- **Exercise**
Would you please copy the part of the material below that opens with the line containing "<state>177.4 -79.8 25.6" and closes with the line containing "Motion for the"? Copy it exactly, and only it.
⁂
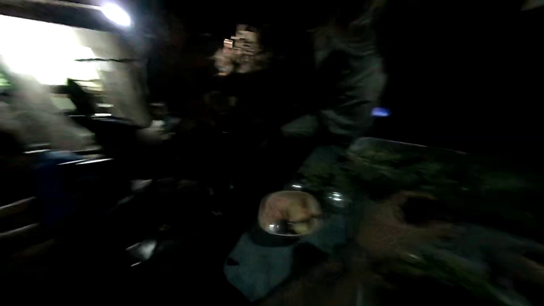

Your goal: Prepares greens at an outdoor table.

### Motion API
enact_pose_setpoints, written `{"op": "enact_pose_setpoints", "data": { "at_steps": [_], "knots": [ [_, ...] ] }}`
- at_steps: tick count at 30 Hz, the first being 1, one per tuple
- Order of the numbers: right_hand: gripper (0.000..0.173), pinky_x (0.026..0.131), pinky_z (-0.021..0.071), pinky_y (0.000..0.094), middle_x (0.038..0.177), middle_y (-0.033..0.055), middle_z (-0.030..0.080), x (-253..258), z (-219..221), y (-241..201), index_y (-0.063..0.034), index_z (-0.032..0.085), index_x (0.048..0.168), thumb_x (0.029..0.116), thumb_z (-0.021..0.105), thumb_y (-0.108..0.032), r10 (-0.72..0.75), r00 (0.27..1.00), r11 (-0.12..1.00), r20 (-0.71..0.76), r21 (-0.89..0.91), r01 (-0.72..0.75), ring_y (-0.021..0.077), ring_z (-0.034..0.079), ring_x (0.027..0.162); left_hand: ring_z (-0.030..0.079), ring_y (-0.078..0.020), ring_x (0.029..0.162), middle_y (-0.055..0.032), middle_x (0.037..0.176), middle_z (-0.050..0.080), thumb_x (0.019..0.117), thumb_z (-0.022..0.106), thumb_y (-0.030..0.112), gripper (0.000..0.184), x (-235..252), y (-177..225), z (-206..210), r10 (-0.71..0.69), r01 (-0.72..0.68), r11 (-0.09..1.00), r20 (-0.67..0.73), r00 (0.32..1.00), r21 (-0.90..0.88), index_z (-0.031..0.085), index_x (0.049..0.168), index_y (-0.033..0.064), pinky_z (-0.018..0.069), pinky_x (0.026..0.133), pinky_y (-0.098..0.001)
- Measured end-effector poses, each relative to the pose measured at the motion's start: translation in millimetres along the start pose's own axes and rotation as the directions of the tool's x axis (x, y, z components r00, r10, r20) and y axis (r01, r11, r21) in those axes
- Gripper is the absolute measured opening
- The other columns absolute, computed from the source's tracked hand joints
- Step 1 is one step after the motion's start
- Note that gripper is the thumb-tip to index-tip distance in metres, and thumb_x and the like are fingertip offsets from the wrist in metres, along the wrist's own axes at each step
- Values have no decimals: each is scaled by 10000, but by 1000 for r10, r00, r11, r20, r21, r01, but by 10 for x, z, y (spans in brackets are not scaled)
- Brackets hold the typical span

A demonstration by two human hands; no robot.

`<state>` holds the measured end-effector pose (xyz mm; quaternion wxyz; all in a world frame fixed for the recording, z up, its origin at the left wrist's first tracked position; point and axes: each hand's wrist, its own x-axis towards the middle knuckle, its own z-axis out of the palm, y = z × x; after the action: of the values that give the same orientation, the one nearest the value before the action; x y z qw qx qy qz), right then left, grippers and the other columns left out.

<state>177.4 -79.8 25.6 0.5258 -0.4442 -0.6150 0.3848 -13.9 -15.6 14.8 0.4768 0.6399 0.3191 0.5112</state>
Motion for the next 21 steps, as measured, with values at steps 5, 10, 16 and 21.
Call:
{"op": "enact_pose_setpoints", "data": {
  "at_steps": [5, 10, 16, 21],
  "knots": [
    [73, 582, 591, 262, 772, 40, 702, -105, -123, 86, -62, 727, 912, 842, 739, -78, 152, 961, 988, -233, 48, -145, 129, 668, 636, 722, -140, 881, -54, 1021, 729, 890, 772, 58, 441, 74, -163, 153, -92, 94, 994, 34, 995, -49, 587, 1290, 88, 622, 787, -294],
    [131, 592, 579, 272, 782, 57, 682, -291, -268, 131, -47, 697, 906, 840, 768, -136, 231, 948, 965, -217, 176, -194, 135, 654, 644, 716, -147, 842, -50, 974, 727, 865, 777, 29, 411, 62, -166, 216, -90, 89, 996, -42, 995, -19, 609, 1237, 82, 619, 745, -308],
    [115, 641, 617, 265, 859, -5, 731, -665, -452, 21, -81, 745, 994, 881, 748, -102, 84, 996, 973, -24, -216, -87, 86, 697, 712, 724, -172, 816, -66, 959, 734, 838, 826, 63, 410, 104, -244, 156, -101, 98, 993, -61, 993, -59, 648, 1206, 97, 628, 730, -324],
    [271, 950, 582, 460, 1202, 92, 724, -816, -445, -271, -89, 742, 1181, 926, 668, -32, 176, 927, 735, 332, -671, 101, 218, 708, 1080, 726, -158, 816, -45, 958, 739, 813, 839, 57, 465, 43, -170, 212, -110, 110, 994, -4, 994, -19, 636, 1225, 130, 625, 717, -307]
  ]
}}
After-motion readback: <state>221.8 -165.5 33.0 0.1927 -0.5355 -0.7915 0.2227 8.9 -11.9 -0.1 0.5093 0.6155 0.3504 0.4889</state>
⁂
- **Written answer**
<state>177.4 -79.8 25.6 0.5258 -0.4442 -0.6150 0.3848 -13.9 -15.6 14.8 0.4768 0.6399 0.3191 0.5112</state>
Motion for the next 21 steps, as measured, with values at steps 5, 10, 16 and 21.

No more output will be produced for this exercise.